> _What the task asks_
Could the data below please be reproduced word for word, without the pictures?
--------------------
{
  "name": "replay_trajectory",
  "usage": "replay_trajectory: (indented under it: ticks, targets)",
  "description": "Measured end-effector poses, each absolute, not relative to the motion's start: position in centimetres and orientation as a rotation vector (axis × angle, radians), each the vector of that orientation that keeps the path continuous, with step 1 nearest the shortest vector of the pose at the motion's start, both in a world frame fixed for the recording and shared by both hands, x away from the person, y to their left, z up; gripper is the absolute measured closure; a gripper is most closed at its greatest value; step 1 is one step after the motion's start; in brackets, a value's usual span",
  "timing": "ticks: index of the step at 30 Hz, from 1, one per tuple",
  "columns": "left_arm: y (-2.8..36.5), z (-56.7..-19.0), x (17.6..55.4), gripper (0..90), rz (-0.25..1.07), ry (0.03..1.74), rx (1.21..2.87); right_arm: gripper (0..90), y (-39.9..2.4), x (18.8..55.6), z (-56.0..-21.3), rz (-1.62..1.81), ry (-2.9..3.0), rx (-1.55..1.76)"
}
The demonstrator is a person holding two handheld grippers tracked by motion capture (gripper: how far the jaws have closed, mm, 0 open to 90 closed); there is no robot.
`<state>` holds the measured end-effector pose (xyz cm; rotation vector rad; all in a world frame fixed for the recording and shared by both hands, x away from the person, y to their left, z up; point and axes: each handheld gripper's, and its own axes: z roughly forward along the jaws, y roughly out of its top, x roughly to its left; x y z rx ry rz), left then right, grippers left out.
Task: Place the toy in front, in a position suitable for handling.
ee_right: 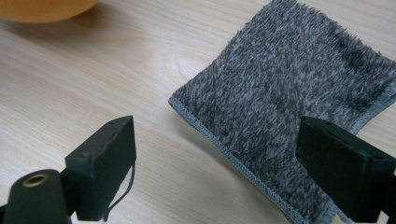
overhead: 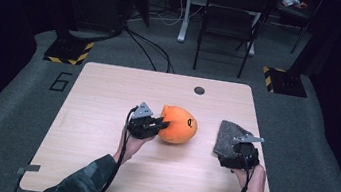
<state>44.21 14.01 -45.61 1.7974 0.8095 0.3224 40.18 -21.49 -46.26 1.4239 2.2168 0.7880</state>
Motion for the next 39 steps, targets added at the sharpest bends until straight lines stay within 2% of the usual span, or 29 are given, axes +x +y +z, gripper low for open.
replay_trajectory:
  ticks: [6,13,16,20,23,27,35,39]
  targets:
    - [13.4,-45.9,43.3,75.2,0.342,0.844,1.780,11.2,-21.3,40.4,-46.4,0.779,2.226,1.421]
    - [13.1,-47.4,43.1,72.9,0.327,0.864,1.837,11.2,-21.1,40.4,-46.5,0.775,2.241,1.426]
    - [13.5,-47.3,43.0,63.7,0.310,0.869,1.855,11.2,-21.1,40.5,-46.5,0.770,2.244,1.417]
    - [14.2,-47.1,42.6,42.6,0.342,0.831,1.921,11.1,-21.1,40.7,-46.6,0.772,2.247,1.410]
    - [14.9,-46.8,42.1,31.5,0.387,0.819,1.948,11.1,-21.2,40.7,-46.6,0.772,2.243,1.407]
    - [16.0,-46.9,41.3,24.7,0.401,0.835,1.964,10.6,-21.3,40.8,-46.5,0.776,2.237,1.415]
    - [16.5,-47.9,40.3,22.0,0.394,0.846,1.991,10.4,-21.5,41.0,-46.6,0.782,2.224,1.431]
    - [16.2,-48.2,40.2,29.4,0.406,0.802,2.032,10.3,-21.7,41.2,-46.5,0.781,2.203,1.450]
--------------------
> _Task response_
{
  "name": "replay_trajectory",
  "usage": "replay_trajectory: (indented under it: ticks, targets)",
  "description": "Measured end-effector poses, each absolute, not relative to the motion's start: position in centimetres and orientation as a rotation vector (axis × angle, radians), each the vector of that orientation that keeps the path continuous, with step 1 nearest the shortest vector of the pose at the motion's start, both in a world frame fixed for the recording and shared by both hands, x away from the person, y to their left, z up; gripper is the absolute measured closure; a gripper is most closed at its greatest value; step 1 is one step after the motion's start; in brackets, a value's usual span",
  "timing": "ticks: index of the step at 30 Hz, from 1, one per tuple",
  "columns": "left_arm: y (-2.8..36.5), z (-56.7..-19.0), x (17.6..55.4), gripper (0..90), rz (-0.25..1.07), ry (0.03..1.74), rx (1.21..2.87); right_arm: gripper (0..90), y (-39.9..2.4), x (18.8..55.6), z (-56.0..-21.3), rz (-1.62..1.81), ry (-2.9..3.0), rx (-1.55..1.76)"
}
The demonstrator is a person holding two handheld grippers tracked by motion capture (gripper: how far the jaws have closed, mm, 0 open to 90 closed); there is no robot.
`<state>` holds the measured end-effector pose (xyz cm; rotation vector rad; all in a world frame fixed for the recording and shared by both hands, x away from the person, y to their left, z up; point and axes: each handheld gripper's, and its own axes: z roughly forward along the jaws, y roughly out of its top, x roughly to its left; x y z rx ry rz), left then right, grippers left out.
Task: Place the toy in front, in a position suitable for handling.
ee_right: 
overhead: 
<state>44.21 14.01 -45.61 1.7974 0.8095 0.3224 40.18 -21.49 -46.26 1.4239 2.2168 0.7880</state>
Motion for the next 39 steps, targets added at the sharpest bends until straight lines stay within 2% of the usual span, or 29 are given, axes +x +y +z, gripper low for open.
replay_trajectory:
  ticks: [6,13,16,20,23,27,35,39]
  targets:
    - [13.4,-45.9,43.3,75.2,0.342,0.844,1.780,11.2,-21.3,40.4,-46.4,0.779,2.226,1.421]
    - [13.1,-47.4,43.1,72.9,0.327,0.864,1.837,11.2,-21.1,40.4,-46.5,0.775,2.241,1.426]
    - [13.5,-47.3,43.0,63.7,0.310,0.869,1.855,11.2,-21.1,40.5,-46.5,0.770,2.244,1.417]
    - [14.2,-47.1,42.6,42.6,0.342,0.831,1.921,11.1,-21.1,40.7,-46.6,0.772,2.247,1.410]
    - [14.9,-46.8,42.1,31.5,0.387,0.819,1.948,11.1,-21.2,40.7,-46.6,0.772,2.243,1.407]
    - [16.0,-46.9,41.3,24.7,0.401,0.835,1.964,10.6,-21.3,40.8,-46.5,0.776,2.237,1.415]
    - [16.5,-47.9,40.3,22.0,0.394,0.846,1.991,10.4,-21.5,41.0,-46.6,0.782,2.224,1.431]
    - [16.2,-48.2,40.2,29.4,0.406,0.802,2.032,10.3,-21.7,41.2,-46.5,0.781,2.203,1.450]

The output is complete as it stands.